Since it’s better to put out a spark before it turns into a flame, new messages from the least happy and most angry customers are processed first. Satalytics, for example, groups feedback by device, customer journey stage, and new or repeat customers.

Product analysis

Every entrepreneur dies to see fans standing in lines waiting for stores to open so they can run inside, grab that new product, and become one of the first proud owners in the world. How do you bring the desired product to market? The only approach is to ask people what they want.

Successful companies build a minimum viable product (MVP), gather early feedback, and continuously improve features even after the product launch.

Sentiment analysis allows for learning about product advantages and drawbacks. For example, a student from Oklahoma State University analyzed Amazon reviews about two Samsung phone models (Galaxy S6 & Galaxy S7) and two devices from Apple (iPhone 6 & iPhone 7) to find out why customers preferred one brand over another. He found out that users whose priorities are a reliable battery and a good screen choose Samsung phones. And customers who are more interested in design and cameras buy iPhones.

Filtering comments by topic and sentiment, you can also determine which features are necessary and which must be eliminated. Armed with sentiment analysis results, a product development team will know exactly how to deliver an innovation that customers would buy and enjoy.

As we said before, social media sites and forums are sources of information on any topic. People discuss news and products and write about their values, dreams, everyday needs, and events. And they do this voluntarily 24/7.

With sentiment analysis, marketers can track and study consumer behavior patterns in real time to predict future trends and help management make informed decisions.

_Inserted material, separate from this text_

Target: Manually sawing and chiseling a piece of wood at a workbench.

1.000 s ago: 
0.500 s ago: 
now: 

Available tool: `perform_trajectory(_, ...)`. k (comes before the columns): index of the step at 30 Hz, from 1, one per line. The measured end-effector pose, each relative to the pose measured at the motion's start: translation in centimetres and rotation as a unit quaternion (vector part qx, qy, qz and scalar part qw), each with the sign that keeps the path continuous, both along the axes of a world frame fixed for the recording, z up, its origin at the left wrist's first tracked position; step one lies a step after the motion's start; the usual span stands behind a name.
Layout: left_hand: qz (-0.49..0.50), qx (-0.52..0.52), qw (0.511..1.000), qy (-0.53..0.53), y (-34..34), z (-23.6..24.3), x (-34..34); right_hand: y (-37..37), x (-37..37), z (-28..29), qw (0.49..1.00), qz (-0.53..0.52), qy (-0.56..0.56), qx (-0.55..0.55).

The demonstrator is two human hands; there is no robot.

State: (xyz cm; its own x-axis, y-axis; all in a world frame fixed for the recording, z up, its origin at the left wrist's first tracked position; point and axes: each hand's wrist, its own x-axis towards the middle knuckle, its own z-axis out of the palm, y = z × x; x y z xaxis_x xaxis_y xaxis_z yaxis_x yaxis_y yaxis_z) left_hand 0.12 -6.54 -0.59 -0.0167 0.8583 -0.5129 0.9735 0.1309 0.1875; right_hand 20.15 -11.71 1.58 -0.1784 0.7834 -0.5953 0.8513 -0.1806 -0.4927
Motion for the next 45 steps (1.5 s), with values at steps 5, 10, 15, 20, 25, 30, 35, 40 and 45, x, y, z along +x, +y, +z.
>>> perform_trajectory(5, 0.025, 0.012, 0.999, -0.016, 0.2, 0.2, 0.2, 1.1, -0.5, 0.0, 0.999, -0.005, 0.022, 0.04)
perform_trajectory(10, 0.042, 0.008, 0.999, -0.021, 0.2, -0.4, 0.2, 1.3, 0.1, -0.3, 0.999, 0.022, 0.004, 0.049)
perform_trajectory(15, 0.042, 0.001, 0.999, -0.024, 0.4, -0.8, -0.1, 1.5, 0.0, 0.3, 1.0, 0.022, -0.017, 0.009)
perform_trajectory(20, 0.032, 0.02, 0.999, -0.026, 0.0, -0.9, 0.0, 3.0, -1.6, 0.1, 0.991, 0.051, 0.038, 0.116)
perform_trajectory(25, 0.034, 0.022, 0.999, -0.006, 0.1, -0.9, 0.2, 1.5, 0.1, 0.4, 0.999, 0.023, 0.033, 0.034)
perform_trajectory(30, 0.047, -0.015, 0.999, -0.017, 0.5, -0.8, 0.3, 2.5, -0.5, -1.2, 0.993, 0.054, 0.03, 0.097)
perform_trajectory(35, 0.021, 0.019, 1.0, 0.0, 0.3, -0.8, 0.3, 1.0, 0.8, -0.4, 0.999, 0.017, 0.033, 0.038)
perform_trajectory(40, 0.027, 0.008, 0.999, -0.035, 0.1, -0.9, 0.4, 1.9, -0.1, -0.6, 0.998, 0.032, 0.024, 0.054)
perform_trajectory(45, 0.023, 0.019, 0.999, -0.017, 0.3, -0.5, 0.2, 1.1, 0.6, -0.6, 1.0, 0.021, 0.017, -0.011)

Workforce analytics and employee engagement monitoring

Some organizations go beyond using sentiment analysis for market research or customer experience evaluation, applying it internally for HR-related processes. These companies measure employee satisfaction and detect factors that discourage team members and eventually reduce their performance. Specialists automate the analysis of employee surveys with sentiment analysis software, which allows them to address problems and concerns faster. Human resource managers can detect and track the general tone of responses, group results by departments and keywords, and check whether employee sentiment has changed over time or not.